Managing editor takes advantage of first byline, won’t shut up

Phoebe Hayes, Managing Editor

After following the very confusing directions to the basement for my copy tryout, I found myself looking down the scariest staircase I’d ever seen. At that moment, I was sure I had done something wrong and was not where I was supposed to be. I would shortly discover, however, that I was in the exact right place — in a literal sense but also in a cheesy, bigger-picture-life-trajectory way.

So, despite my initial shock — and still not entirely positive I was in the right place — I descended the steps and opened the door to the newsroom for the first time.

I’d discover that what actually makes the Texan so special isn’t the fact that it’s a literal hole in the ground, or the creepy staircase you have to take to get into the hole, but the people who make their way down here, week after week. Those people, who make the basement a warm and bright place, despite the too-bright fluorescent lights and chilly tile, are the heart of this newspaper and the heart of my time here.

My sweet copy cat elders, I think about you guys every day.

Jason, I remember my first semester’s hectic Thursday nights and the pre-pandemic copy department regularly. Your leadership has been some of the most impactful in my time at UT, and I thought about your feedback emails every time I wrote one of my own.

Irissa, we worked together very few nights, but your warmth was the first thing that made me feel at home at the Texan. Your impact is greater than you know.

Lawson, you were the first person I met at the Texan; the first thing that solidified my desire to work here. Thank you for never failing to be kind and patient with me, up to the point of leading me through co-chiefdom.

Jimena, Kirsten, Megan and Brittany, watching you all taught me so much. Thank you for including me in every aspect, and continuing to support me far beyond your time at the Texan.

My other friends at the Texan, you have impacted me in ways I can’t begin to explain.

Myah, Nathan, Jack, Matthew and Jenny, those pingpong-filled nights that frequently morphed into early mornings were a highlight of my time here. The conversations will always live in a special place in my heart.

Nathan, you (are not the worst AME of all time) light up those around you in a way that not many people are able to, and I am so thankful to have gotten to work with you these last few semesters. Thank you for editing nearly every weekend story this semester, and for always putting something good on aux.

Jenny, we must have known each other in another lifetime, and I am so thankful to the Texan for uniting us in this one. Our borderline-dangerous Dunkin’ runs that made us perpetually late to budget were such a bright spot, and we’re probably forgiven, since we showed up with donuts, right?

Addie. I can’t do this justice in a paragraph in a 30 column, but you are the most dedicated, hard working, inspiring and funny person I know. I can’t imagine college without you, or what I’ll do when I can’t see you every day. You inspire me to be more kind, to work for what I want to achieve, to just be a better person. I couldn’t have asked for a better friend, and I’ll never be able to tell you how thankful I am for you.

Peter, Myah, Sanika, Kirsten and Megan Menchaca, the guidance and support you have offered this semester has been life saving. Knowing that y’all were in my corner has been the biggest comfort. When I thought things were too hard or that I couldn’t handle what was going on, you chimed in with wise words I didn’t know I needed, but desperately did.

Anna and Fiza, you’re both so dedicated and are going to be amazing as ME’s. It’s an honor to pass the torch along to you guys.
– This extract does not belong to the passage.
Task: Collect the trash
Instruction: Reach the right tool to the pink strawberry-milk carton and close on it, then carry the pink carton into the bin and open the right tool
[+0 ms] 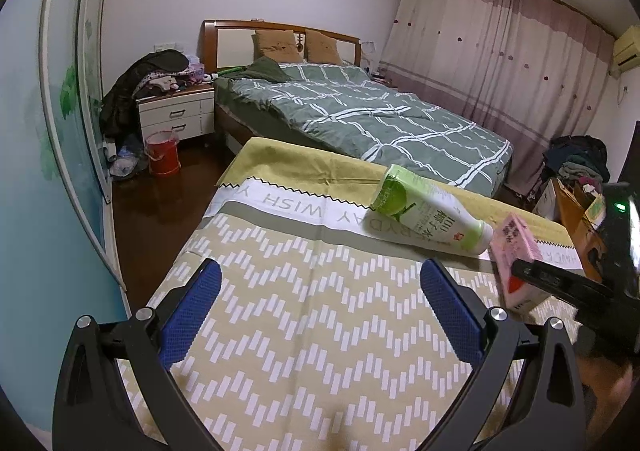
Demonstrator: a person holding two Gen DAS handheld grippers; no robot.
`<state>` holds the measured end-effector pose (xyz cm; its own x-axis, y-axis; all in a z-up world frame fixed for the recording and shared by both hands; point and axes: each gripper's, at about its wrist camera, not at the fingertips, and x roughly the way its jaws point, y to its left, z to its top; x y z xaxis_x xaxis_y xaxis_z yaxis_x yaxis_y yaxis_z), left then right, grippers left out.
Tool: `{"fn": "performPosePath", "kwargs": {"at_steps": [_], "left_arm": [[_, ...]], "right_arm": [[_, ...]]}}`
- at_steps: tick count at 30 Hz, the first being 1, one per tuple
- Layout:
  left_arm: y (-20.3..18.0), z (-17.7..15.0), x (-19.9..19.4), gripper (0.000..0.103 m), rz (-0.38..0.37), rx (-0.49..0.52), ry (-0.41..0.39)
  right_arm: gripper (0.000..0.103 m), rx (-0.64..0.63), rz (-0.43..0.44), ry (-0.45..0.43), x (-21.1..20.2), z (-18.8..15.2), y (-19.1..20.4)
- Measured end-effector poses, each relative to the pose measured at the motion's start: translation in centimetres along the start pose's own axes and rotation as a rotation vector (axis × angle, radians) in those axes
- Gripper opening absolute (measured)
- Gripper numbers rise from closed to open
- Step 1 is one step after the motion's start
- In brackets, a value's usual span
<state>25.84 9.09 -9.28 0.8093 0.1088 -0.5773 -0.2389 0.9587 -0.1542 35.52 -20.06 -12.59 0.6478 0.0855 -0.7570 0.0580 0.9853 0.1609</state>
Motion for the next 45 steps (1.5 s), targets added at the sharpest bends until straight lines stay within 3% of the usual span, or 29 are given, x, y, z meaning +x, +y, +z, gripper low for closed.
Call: {"fn": "performPosePath", "kwargs": {"at_steps": [6,11,14,20,26,29,31,32,36,45], "left_arm": [[-0.6,-0.2,-0.1,0.098,-0.014,0.027,-0.001],[-1.1,-0.3,0.0,0.098,-0.026,0.049,0.008],[-1.5,-0.5,0.2,0.098,-0.046,0.063,0.023],[-3.2,-0.3,0.1,0.098,-0.113,0.120,0.056],[-4.8,1.1,-0.5,0.098,-0.151,0.190,0.074],[-5.2,2.1,-0.1,0.098,-0.187,0.221,0.101],[-5.4,2.7,0.2,0.098,-0.197,0.240,0.103],[-5.5,2.9,0.4,0.098,-0.202,0.253,0.099],[-5.9,4.0,2.3,0.098,-0.220,0.323,0.099],[-6.0,6.8,10.4,0.098,-0.324,0.355,0.188]], "right_arm": [[0.038,-0.005,0.054,-0.061,-4.6,-1.7,-3.6],[0.038,0.037,0.012,-0.154,-9.6,-3.2,-8.7],[0.038,0.095,-0.059,-0.180,-11.7,-4.0,-13.5],[0.038,0.198,-0.330,-0.198,-14.4,-6.1,-24.1],[0.039,0.275,-0.438,-0.120,-13.7,-8.6,-31.7],[0.042,0.297,-0.442,-0.068,-12.5,-9.1,-33.5],[0.056,0.309,-0.456,-0.084,-12.5,-8.9,-34.0],[0.057,0.297,-0.478,-0.097,-12.6,-8.9,-33.9],[0.057,0.279,-0.478,-0.114,-12.9,-8.7,-33.8],[0.060,0.262,-0.484,-0.121,-12.7,-8.0,-32.3]]}}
For a while, I think I’ve been scared that when I leave the Texan I’ll leave the person I have become while working here behind as well. That version of myself, who has parts of Addie’s dedication, Myah’s selflessness, Jason’s humor, Irissa’s kindness, Jenny’s compassion (this list is endless), is a version that I have really come to love, and the thought of leaving that behind along with the basement was terrifying.
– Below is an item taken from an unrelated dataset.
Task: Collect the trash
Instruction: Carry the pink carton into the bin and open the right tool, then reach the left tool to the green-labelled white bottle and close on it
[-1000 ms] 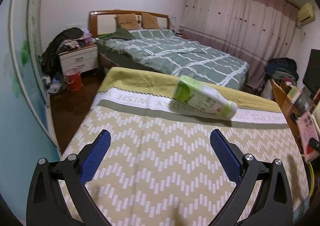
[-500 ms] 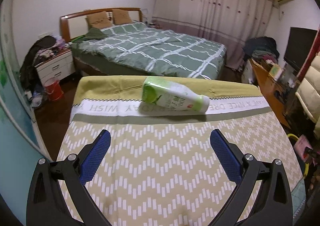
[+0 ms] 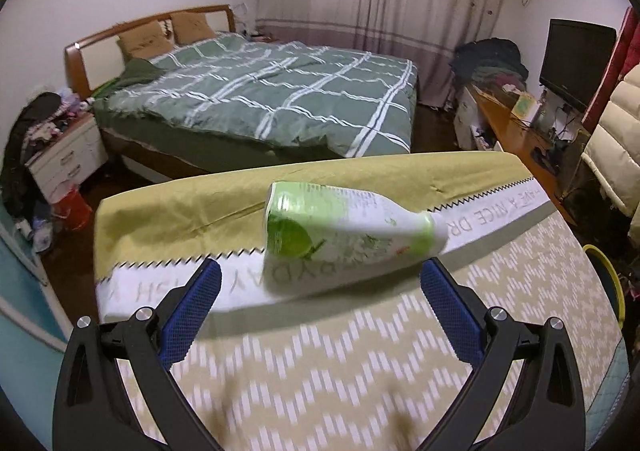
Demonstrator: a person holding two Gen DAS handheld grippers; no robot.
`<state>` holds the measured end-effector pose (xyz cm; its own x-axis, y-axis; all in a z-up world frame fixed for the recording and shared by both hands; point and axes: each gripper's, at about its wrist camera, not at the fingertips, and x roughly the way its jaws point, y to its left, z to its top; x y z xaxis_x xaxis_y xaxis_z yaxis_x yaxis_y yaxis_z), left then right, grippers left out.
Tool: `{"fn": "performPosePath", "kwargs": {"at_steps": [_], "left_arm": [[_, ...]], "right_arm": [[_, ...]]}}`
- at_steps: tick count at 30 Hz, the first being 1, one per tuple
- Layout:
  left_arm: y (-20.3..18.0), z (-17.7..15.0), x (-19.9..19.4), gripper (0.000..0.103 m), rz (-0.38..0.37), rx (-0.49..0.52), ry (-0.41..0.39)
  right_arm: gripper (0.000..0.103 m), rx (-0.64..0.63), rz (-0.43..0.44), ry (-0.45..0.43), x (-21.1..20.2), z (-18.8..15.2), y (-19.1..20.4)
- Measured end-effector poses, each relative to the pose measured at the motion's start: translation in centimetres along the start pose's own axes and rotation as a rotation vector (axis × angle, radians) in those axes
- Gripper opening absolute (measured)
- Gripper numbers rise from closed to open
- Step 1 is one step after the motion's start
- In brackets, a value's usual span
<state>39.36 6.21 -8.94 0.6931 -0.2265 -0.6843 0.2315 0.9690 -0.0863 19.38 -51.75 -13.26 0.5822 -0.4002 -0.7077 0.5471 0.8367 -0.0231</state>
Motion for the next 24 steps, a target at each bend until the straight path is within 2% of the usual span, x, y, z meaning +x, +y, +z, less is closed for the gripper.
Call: {"fn": "performPosePath", "kwargs": {"at_steps": [8,14,20,23,24], "left_arm": [[2.0,1.5,4.4,0.098,-0.111,-0.025,0.038],[1.2,2.0,5.9,0.098,-0.199,0.020,0.064],[-1.3,0.4,4.2,0.098,-0.305,0.048,0.103],[-4.7,-1.0,2.3,0.098,-0.375,0.116,0.136],[-6.7,-1.5,1.3,0.098,-0.403,0.174,0.141]], "right_arm": [[0.063,-0.023,-0.012,-0.007,-0.2,0.3,1.3],[0.066,-0.024,-0.017,-0.006,-0.3,0.2,1.4],[0.066,-0.022,-0.004,-0.010,-0.6,0.1,1.5],[0.066,-0.020,0.005,-0.011,-0.6,0.0,1.4],[0.066,-0.019,0.008,-0.011,-0.6,0.0,1.4]]}}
I’ve come to realize, though, that version of myself is what the Texan has given me.

It has felt at many moments that being part of this newsroom is a one sided job. I often felt that despite pouring everything I have into this paper, I came away with little to show for it. But reflecting on who I was walking down those steps for the first time and who I’m going to be as I walk up them the last time — that is what the Texan has given me. I am so grateful for who the Texan has allowed me to become.

Thank you all so much for being a part of that.